» **Dataset section**
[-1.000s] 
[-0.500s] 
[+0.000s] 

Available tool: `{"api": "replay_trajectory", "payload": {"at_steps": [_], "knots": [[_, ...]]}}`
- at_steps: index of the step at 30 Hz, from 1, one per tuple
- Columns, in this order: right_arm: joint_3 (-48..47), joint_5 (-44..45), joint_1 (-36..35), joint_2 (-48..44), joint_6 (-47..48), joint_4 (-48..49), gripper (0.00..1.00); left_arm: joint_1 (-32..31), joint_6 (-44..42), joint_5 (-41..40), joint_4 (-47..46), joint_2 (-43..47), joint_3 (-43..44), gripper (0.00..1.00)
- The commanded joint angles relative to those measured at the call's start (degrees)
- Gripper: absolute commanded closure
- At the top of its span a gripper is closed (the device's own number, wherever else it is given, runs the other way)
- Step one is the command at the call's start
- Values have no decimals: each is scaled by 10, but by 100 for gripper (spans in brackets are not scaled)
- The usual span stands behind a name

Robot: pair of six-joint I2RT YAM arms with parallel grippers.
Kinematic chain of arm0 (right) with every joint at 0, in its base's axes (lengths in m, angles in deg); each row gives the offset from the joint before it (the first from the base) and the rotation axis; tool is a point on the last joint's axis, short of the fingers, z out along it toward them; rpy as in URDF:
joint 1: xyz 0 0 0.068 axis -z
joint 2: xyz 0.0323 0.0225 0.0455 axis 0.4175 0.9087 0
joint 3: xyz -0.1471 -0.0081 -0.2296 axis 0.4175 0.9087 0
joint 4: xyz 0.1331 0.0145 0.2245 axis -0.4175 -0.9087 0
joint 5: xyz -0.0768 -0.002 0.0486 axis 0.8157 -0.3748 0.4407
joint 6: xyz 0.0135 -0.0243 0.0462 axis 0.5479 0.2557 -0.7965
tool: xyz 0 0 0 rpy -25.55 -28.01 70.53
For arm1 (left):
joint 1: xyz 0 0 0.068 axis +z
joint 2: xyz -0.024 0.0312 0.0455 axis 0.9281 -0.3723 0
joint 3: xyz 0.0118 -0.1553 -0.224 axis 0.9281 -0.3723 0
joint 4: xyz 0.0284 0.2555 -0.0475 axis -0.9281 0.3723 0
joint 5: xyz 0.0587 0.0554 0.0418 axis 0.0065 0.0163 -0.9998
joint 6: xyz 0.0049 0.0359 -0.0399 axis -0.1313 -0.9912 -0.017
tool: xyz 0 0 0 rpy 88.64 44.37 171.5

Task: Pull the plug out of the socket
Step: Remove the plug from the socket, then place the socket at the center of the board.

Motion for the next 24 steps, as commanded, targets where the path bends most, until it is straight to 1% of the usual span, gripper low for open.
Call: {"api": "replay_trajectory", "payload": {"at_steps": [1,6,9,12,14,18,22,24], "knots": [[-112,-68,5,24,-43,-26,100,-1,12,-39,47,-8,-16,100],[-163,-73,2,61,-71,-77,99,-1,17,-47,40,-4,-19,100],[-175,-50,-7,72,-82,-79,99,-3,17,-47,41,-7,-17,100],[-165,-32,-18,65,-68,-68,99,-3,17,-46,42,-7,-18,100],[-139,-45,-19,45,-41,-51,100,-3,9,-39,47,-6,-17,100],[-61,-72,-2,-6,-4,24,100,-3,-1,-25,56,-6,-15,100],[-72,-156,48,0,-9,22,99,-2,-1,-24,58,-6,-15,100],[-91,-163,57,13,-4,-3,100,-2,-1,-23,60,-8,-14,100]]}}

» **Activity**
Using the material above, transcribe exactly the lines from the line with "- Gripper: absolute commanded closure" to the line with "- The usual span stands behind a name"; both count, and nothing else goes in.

» **Exercise answer**
- Gripper: absolute commanded closure
- At the top of its span a gripper is closed (the device's own number, wherever else it is given, runs the other way)
- Step one is the command at the call's start
- Values have no decimals: each is scaled by 10, but by 100 for gripper (spans in brackets are not scaled)
- The usual span stands behind a name

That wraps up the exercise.